今回の改正は、事業主の方だけでなく働く側にとっても大きな意義を有しており、要注目です。今後の自分たちの労働環境に関わってきます。
〔改正の柱〕
(1)有期労働契約の契約期間上限の延長
(2)解雇権濫用法理の法制化
(3)企画業務型裁量労働制の制度導入の緩和、手続の簡素化

1 有期労働契約について
(1) 契約期間の上限の延長
有期労働契約の上限⇒ 〔原則〕3年(現行1年)
〔特例〕高度な専門的知識等を有する者及び満60歳以上の者は、5年とする(現行3年)

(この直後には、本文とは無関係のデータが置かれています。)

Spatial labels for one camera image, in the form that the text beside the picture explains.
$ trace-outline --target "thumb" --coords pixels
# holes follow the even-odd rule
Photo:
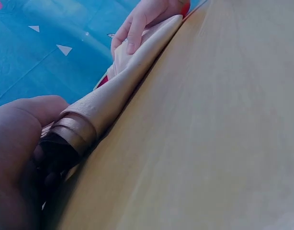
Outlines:
[[[132,18],[132,23],[128,33],[127,53],[134,54],[142,42],[142,34],[147,25],[145,14],[138,13]]]

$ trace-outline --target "brown paper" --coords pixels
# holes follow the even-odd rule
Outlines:
[[[62,137],[79,155],[86,151],[120,114],[181,22],[182,16],[175,15],[144,31],[142,44],[133,55],[126,53],[127,42],[122,43],[107,71],[109,81],[64,110],[48,133]]]

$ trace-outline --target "rolled brown paper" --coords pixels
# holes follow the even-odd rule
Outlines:
[[[61,145],[62,142],[63,146],[68,143],[81,156],[118,117],[181,22],[182,16],[175,15],[144,31],[142,44],[133,55],[126,53],[127,42],[122,43],[107,71],[109,81],[65,109],[41,141],[47,147],[51,143]]]

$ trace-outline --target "blue surface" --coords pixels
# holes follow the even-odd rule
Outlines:
[[[0,105],[88,94],[112,63],[111,38],[138,0],[0,0]],[[199,0],[192,0],[192,7]],[[39,26],[40,32],[29,26]],[[65,56],[57,45],[72,48]]]

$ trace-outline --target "triangle pattern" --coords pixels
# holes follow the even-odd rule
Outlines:
[[[38,33],[40,32],[40,26],[39,25],[29,25],[29,27],[35,31],[37,31]]]
[[[65,56],[67,56],[70,53],[70,51],[72,50],[72,48],[71,47],[68,47],[68,46],[57,45],[57,47],[61,50],[61,52]]]

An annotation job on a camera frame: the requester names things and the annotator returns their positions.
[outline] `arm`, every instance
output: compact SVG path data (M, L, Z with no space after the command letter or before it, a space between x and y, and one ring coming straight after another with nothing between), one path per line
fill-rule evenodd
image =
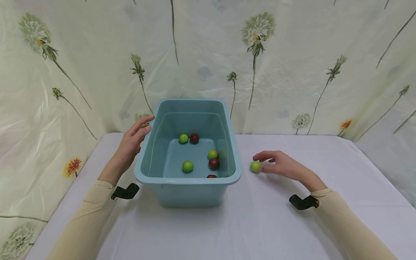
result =
M396 260L393 253L362 223L341 196L331 189L311 193L319 206L316 213L344 248L350 259Z
M100 177L90 188L77 213L65 228L47 260L92 260L94 248L105 223L116 205L111 199L123 173L131 166L140 151L140 143L150 131L145 123L149 116L138 120L123 136L116 153L109 160Z
M281 151L263 151L253 156L263 165L262 172L274 173L302 183L319 200L316 213L340 242L352 260L397 260L381 240L362 223L341 196L328 189L313 171Z
M95 244L116 205L110 198L115 188L105 181L95 182L47 260L93 259Z

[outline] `curtain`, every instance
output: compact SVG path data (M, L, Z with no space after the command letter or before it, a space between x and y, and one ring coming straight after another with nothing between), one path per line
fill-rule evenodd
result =
M0 0L0 260L25 257L105 133L166 97L223 99L236 134L350 139L415 205L415 14L412 0Z

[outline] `white tablecloth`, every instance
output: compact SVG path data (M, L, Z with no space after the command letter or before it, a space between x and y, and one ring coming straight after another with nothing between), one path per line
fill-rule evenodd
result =
M302 185L249 171L252 156L262 150L284 151L311 168L398 259L415 259L416 210L352 142L335 136L235 137L243 173L218 208L163 208L152 191L140 185L134 199L118 200L98 242L97 259L342 259L342 250L314 210L298 211L289 203L293 194L309 195ZM121 138L116 133L102 138L27 260L46 258ZM131 182L136 182L133 167L119 186Z

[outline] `blue plastic tub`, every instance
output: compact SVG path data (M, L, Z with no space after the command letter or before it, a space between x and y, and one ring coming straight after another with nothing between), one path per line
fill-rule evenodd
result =
M163 207L218 206L228 185L241 177L241 166L226 104L217 99L163 99L155 109L152 131L141 144L136 179L151 187ZM199 143L180 144L179 135L199 135ZM217 150L220 168L208 167L208 152ZM182 163L192 161L184 173ZM207 178L215 174L218 178Z

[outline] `black wrist strap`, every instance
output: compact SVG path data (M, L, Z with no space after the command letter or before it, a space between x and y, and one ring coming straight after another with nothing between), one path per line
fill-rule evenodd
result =
M127 189L123 189L122 187L117 187L114 191L113 195L111 195L111 199L115 198L123 198L125 200L131 200L139 191L139 186L137 184L131 183Z
M305 210L310 207L317 208L319 206L319 200L312 197L312 195L307 196L305 199L301 199L295 194L289 198L289 202L298 210Z

(2) 「有期労働契約の締結、更新及び雇止めに関する基準」について
有期労働契約の締結及び更新・雇止めに関する基準を定める規程を法律上設け、当該基準に基づき行政官庁は必要な助言及び指導を行うこととする。
(3) 有期労働契約の暫定措置
・ 政府がこの法律の施行後3年を経過した後に、有期労働契約に係る規程について、その施行の状況を勘案しつつ検討を加え、その結果に基づいて必要な措置を講ずるものとする。

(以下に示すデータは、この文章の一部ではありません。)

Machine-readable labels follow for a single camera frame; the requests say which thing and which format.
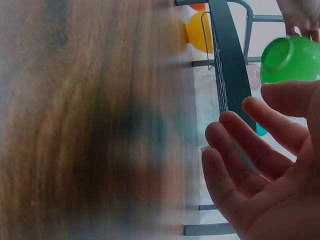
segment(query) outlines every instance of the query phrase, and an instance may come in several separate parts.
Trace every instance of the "green cup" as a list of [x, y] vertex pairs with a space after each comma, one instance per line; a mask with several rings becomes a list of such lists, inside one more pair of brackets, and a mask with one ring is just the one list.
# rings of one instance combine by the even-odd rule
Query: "green cup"
[[320, 45], [298, 35], [273, 40], [261, 57], [261, 82], [320, 80]]

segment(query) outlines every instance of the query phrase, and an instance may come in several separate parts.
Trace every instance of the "blurred object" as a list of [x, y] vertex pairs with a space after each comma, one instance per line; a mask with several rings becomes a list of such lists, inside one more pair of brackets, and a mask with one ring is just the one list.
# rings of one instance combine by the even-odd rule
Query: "blurred object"
[[196, 4], [190, 4], [190, 7], [194, 10], [200, 12], [206, 10], [206, 4], [205, 3], [196, 3]]
[[261, 87], [260, 69], [256, 64], [249, 63], [246, 66], [251, 91], [256, 91]]
[[185, 25], [185, 29], [190, 44], [201, 52], [213, 54], [214, 44], [208, 14], [205, 11], [197, 12]]

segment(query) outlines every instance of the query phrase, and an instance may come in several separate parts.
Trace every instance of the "fingertip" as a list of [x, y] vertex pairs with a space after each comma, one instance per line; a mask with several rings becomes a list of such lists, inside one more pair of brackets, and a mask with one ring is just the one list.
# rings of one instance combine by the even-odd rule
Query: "fingertip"
[[217, 127], [218, 127], [219, 125], [220, 125], [219, 122], [214, 121], [214, 122], [210, 123], [210, 124], [206, 127], [206, 129], [205, 129], [205, 131], [204, 131], [204, 135], [205, 135], [206, 139], [208, 139], [208, 137], [212, 136], [212, 134], [215, 132], [215, 130], [217, 129]]
[[248, 109], [249, 107], [251, 107], [252, 103], [256, 100], [256, 97], [253, 96], [248, 96], [246, 97], [243, 102], [242, 102], [242, 108], [244, 111], [246, 111], [246, 109]]
[[226, 111], [220, 115], [219, 122], [223, 125], [225, 122], [232, 120], [238, 116], [234, 111]]
[[206, 172], [208, 171], [211, 172], [216, 170], [216, 163], [217, 161], [219, 162], [219, 160], [221, 160], [220, 162], [222, 162], [222, 157], [218, 150], [213, 147], [208, 147], [207, 149], [205, 149], [201, 155], [204, 174], [206, 174]]

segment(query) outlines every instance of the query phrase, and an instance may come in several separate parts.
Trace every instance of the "palm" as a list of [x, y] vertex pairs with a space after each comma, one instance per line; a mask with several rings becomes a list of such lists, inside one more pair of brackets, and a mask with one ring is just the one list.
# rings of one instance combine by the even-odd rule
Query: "palm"
[[[301, 84], [309, 91], [303, 96]], [[272, 108], [288, 116], [307, 117], [311, 135], [307, 127], [289, 122], [255, 98], [243, 103], [254, 120], [297, 156], [296, 163], [274, 151], [233, 112], [224, 113], [220, 123], [212, 123], [206, 130], [212, 147], [202, 155], [208, 190], [222, 214], [246, 239], [301, 239], [295, 229], [303, 223], [317, 230], [313, 223], [320, 220], [320, 169], [314, 146], [320, 138], [316, 125], [320, 118], [315, 110], [320, 104], [320, 95], [315, 95], [319, 84], [287, 82], [263, 87], [262, 91]], [[300, 91], [294, 96], [292, 89]], [[288, 104], [294, 99], [299, 102]], [[233, 140], [265, 178], [242, 161]], [[303, 236], [311, 233], [309, 229]]]

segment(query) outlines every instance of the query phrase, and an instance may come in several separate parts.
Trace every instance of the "wooden table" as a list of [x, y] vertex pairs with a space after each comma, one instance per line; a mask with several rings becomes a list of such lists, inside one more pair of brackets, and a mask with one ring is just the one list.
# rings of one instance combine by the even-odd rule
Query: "wooden table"
[[194, 79], [173, 5], [0, 1], [1, 240], [180, 239], [197, 223]]

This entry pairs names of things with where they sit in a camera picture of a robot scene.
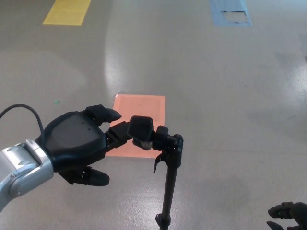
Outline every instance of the orange square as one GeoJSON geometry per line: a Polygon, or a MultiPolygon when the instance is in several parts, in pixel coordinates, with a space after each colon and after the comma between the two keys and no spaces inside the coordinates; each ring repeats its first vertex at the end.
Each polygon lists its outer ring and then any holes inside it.
{"type": "MultiPolygon", "coordinates": [[[[121,119],[112,122],[111,126],[114,126],[122,121],[128,122],[134,115],[151,117],[153,119],[155,129],[158,126],[164,126],[164,96],[118,94],[115,97],[113,109],[119,112],[122,117],[121,119]]],[[[155,151],[153,149],[149,151],[142,150],[134,146],[132,140],[129,140],[125,145],[111,150],[106,155],[112,157],[156,158],[159,154],[159,151],[155,151]]]]}

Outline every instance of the wire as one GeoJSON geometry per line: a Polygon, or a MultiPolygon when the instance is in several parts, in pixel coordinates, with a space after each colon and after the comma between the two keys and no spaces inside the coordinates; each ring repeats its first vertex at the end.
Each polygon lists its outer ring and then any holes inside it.
{"type": "Polygon", "coordinates": [[[30,107],[30,106],[28,106],[26,104],[14,104],[14,105],[11,105],[11,106],[7,107],[5,110],[3,110],[2,113],[0,113],[0,119],[8,111],[10,111],[11,109],[17,108],[17,107],[23,107],[23,108],[26,108],[27,110],[30,110],[34,114],[34,116],[36,117],[37,122],[38,122],[38,126],[39,126],[39,130],[40,130],[40,134],[41,134],[41,148],[45,150],[46,149],[46,141],[45,141],[44,127],[43,127],[43,123],[42,123],[38,113],[35,111],[35,109],[33,109],[32,107],[30,107]]]}

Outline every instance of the blue floor marking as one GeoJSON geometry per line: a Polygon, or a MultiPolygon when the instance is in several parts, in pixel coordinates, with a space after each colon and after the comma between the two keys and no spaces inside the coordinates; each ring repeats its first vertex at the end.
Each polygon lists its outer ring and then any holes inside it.
{"type": "Polygon", "coordinates": [[[221,26],[252,26],[244,0],[210,0],[213,23],[221,26]],[[247,22],[230,22],[223,12],[244,12],[247,22]]]}

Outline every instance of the yellow floor marking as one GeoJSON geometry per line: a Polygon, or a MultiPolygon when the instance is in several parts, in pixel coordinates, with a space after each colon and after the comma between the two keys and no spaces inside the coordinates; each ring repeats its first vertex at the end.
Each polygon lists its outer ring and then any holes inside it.
{"type": "Polygon", "coordinates": [[[82,25],[91,0],[56,0],[43,25],[82,25]]]}

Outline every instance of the concrete floor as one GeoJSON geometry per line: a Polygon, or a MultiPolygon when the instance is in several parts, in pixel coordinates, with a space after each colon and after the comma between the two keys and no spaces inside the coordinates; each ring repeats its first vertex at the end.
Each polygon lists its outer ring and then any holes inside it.
{"type": "MultiPolygon", "coordinates": [[[[81,27],[43,26],[52,4],[0,1],[1,110],[26,103],[46,125],[117,92],[165,95],[165,123],[185,139],[170,230],[265,230],[267,209],[307,202],[306,1],[247,0],[252,27],[214,26],[208,0],[92,0],[81,27]]],[[[1,148],[39,135],[21,110],[0,130],[1,148]]],[[[158,229],[166,166],[153,165],[106,158],[101,188],[56,175],[0,228],[158,229]]]]}

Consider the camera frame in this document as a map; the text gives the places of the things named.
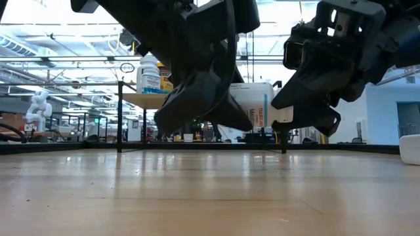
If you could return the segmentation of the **amber bottle yellow cap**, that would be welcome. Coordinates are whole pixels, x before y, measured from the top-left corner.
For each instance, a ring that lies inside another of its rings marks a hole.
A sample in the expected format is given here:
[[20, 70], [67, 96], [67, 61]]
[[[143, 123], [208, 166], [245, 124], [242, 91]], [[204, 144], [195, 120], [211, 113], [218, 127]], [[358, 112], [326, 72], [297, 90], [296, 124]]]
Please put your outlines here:
[[161, 62], [157, 63], [157, 67], [159, 68], [159, 76], [161, 79], [160, 91], [163, 94], [169, 94], [173, 90], [173, 84], [169, 80], [171, 72]]

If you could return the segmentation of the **black metal rig frame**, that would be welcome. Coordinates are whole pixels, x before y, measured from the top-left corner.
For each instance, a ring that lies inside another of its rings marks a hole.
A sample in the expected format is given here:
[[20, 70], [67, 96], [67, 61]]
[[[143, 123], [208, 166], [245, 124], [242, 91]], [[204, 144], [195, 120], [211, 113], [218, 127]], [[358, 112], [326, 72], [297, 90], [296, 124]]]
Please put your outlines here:
[[[0, 155], [18, 153], [36, 153], [49, 151], [70, 151], [77, 149], [200, 149], [200, 150], [281, 150], [279, 144], [228, 144], [228, 143], [181, 143], [158, 142], [141, 144], [139, 142], [125, 142], [122, 144], [62, 142], [57, 144], [0, 144]], [[288, 144], [287, 150], [340, 150], [367, 153], [384, 153], [398, 155], [400, 148], [394, 145], [368, 144]]]

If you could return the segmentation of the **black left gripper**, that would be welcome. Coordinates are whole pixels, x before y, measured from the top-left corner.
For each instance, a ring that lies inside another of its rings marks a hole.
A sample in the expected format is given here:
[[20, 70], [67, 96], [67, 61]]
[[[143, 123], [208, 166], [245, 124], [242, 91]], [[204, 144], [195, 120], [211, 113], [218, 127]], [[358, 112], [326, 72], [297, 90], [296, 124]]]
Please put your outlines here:
[[242, 81], [236, 66], [243, 31], [243, 0], [140, 0], [140, 53], [170, 72], [174, 90], [154, 115], [159, 130], [174, 132], [197, 117], [242, 131], [253, 128], [230, 92]]

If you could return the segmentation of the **large white medicine bottle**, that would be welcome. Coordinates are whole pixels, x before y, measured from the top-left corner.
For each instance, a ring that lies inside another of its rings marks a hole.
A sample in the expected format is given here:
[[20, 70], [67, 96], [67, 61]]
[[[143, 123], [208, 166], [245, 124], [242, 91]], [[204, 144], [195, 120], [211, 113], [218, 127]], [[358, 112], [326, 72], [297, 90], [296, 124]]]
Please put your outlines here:
[[152, 55], [146, 55], [145, 57], [140, 59], [140, 67], [137, 70], [137, 76], [136, 76], [136, 91], [139, 94], [142, 93], [142, 85], [141, 85], [141, 75], [142, 75], [142, 69], [145, 67], [155, 67], [159, 70], [157, 67], [158, 60]]

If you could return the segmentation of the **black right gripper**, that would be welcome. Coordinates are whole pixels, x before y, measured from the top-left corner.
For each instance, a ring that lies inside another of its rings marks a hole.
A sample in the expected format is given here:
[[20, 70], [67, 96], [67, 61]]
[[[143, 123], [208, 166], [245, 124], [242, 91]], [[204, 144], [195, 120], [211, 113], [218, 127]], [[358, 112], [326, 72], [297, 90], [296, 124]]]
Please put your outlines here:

・ 上記の措置が講じられるまでの暫定措置として、有期労働契約を締結した労働者は、一定の場合を除き、当該労働者の期間の初日から一年を経過した日以後においては、いつでも退職することができることとする。

2 解雇
(1) 「解雇は、客観的に合理的な理由を欠き、社会通念上相当であると認められる場合は、その権利を濫用したものとして無効とする。」(条文の新設)
(2) 就業規則への必要記載事項に、「解雇の事由」を加える
※既に作成している就業規則に、「退職に関する事項」として「解雇の事由」を記載していない場合は、「解雇の事由」を記載した上で、改めて労働基準監督署へ届け出る必要があります。
(3) 労働契約締結時における「解雇の事由」の明示
労働契約の締結に際し、使用者は「解雇の事由」を書面の交付により労働者に明示することとする。

3 裁量労働制について
(1) 専門業務型裁量労働制
健康・福祉確保措置等を講ずることを労使協定で定めなければならない。
※既に専門業務型裁量労働制を導入している場合、上記事項について労使協定で定めた上で、改めて労働基準監督署に届け出る必要があります。
(2) 企画業務型裁量労働制
[1] 導入・運用の手続について、労使委員会の決議の全員合意要件の緩和など、簡素化する。
[2] 対象事業場について、本社等に限定しないこととする。